İran'ın Irak ve Suriye'deki ABD güçlerine ve çıkarlarına yönelik artan provokasyonları, Türkiye'nin rolünü önemli hale getirdi. Amerika Birleşik Devletleri'nin önümüzdeki yıllarda Irak'ın İran'dan korunması da dahil olmak üzere diğer bölgesel hedeflere ulaşmak için Türkiye'nin işbirliğine daha fazla ihtiyaç duyması muhtemeldir.
Türkiye seçimlerinin Haziran 2023'te yapılması planlanıyor ve Erdoğan'ın Adalet ve Kalkınma Partisi'nin Türkiye'nin Suriye'deki çıkarlarına ilişkin taahhütlerini yerine getirme zorunluluğu var.
Türkiye'nin kara operasyonları, Washington'un çeşitli çağrılarına, tehditlerine ve yaptırımlar yoluyla karşılık verilmesine neden olabilir. Ancak bu tür tehditler, belirli operasyonların sonuçlanmasını sağlasa da Türk operasyonlarını durduramadı.

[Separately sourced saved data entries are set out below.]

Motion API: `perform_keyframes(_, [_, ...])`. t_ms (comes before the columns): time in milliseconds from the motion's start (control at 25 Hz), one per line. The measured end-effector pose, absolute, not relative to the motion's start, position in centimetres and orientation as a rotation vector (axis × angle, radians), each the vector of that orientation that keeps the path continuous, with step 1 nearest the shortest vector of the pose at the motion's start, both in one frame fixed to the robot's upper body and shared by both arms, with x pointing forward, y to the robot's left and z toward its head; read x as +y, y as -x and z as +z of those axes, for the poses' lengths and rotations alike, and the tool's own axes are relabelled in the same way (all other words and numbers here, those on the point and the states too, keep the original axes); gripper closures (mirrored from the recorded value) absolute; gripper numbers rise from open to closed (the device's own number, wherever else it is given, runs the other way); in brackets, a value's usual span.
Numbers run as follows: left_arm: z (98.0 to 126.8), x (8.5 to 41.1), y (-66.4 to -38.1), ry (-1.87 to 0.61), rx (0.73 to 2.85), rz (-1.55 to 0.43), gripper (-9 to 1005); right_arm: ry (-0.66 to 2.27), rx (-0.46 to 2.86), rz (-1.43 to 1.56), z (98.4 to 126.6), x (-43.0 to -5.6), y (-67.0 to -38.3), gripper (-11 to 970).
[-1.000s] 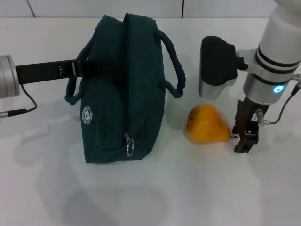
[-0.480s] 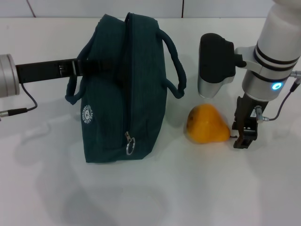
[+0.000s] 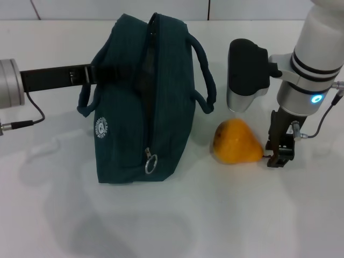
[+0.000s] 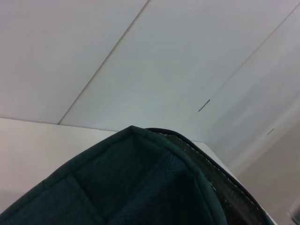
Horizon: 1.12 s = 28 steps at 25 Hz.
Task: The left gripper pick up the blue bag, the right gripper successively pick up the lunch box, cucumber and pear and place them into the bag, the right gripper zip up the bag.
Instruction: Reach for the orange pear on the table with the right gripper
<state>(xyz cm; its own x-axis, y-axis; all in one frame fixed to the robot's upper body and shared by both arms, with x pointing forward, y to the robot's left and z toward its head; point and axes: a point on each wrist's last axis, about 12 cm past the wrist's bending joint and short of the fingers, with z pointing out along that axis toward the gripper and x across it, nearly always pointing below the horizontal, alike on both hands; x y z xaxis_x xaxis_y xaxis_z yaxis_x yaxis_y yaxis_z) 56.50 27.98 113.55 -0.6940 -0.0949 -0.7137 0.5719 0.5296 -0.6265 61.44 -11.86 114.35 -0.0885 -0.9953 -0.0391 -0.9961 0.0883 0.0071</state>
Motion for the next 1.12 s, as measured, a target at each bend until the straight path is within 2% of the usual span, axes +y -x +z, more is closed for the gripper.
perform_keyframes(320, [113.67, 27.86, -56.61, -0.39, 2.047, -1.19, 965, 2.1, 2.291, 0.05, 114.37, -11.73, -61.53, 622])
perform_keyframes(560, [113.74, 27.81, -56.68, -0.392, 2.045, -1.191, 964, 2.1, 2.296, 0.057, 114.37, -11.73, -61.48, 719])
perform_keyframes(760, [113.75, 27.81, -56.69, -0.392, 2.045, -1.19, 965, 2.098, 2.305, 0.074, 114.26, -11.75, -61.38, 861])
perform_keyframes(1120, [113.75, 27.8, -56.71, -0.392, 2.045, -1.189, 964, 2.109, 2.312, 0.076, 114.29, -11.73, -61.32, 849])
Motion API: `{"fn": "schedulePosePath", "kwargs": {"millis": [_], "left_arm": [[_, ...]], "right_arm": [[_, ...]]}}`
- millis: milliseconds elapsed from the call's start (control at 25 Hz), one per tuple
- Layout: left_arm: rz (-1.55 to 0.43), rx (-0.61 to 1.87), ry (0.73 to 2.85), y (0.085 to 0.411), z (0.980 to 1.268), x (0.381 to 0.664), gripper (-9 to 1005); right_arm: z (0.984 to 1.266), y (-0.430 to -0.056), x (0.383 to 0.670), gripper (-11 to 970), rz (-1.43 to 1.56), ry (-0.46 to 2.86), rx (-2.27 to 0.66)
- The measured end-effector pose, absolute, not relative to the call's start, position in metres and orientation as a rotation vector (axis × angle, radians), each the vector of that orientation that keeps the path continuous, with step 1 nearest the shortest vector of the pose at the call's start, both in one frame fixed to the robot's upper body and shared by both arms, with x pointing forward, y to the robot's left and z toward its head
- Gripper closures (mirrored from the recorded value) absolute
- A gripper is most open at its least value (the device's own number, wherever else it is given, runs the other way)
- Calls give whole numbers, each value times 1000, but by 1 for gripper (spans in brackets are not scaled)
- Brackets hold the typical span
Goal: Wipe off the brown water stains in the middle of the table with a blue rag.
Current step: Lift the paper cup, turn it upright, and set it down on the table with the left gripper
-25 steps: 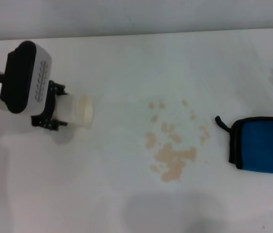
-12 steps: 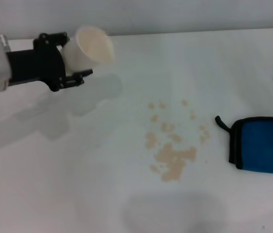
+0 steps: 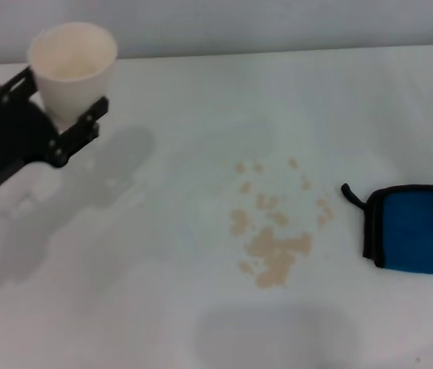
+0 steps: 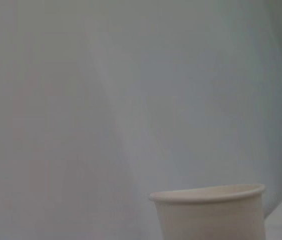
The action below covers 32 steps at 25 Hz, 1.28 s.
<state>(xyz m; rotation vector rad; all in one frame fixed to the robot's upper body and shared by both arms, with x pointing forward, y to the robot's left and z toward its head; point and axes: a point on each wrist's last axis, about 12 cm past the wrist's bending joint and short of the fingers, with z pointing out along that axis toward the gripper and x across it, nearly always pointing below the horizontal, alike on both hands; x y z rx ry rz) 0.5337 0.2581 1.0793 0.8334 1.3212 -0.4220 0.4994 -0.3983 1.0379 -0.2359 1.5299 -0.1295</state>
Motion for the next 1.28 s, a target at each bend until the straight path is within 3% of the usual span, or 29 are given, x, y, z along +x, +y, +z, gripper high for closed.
{"fn": "schedulePosePath", "kwargs": {"millis": [280,1280], "left_arm": [[-461,639,1433,265,1032,504,343],[-366,595,1754,276,979,475,350]], "right_arm": [[1039,-399,498,101,-134,1525,-276],[1043,-393,494,102,-88,1474,-304]]}}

Yaptırımlar, Türkiye'de milliyetçi ve ABD karşıtı duyguları artırma veya Ukrayna, İran ve NATO'nun genişlemesiyle ilgili diğer Batılı çıkarları tehlikeye atma riskini taşıyor. Washington'un veya diğer Batılı başkentlerin, sinyali verilmiş, sınırlandırılmış ve titizlikle hazırlanmış bir kara operasyonuna büyük itirazlar yapması pek olası değil.
Türkiye'nin Suriye'nin kuzeyindeki son büyük operasyonu olan 2019'daki Barış Pınarı Harekatı sırasında olduğu gibi, Ankara muhtemelen kara harekatının kapsamını net bir şekilde koruyacak ve Türkiye'nin Suriye'de PKK'ya karşı savaşını ABD'den korumak için ABD birliklerinin yakınındaki alanlardan titizlikle kaçınacaktır.
Erdoğan'ın, Türkiye'nin güvenlik çıkarlarını korumayan herhangi bir anlaşma yapması muhtemel olmasa da, Esad ile ilişkileri yeniden kurmayı düşünebilir. Washington da Esad'ın muhtemelen iktidarda kalacağı gerçeğini kabul etmiş görünüyor.
Esad'dan taviz almak için en güçlü kartlara sahip iki oyuncu Türkiye ve ABD'dir. Ancak işbirliğinin önündeki engel, Türkiye'nin YPG'nin sınırına yakın olmasından duyduğu endişedir. Dikkatlice kontrol edilen ve sınırlandırılan bir operasyon, ne SDG'yi ne de IŞİD'e karşı yürütülen harekatı ölümcül bir şekilde baltalamadan Türkiye'nin tehdit algısını azaltabilir.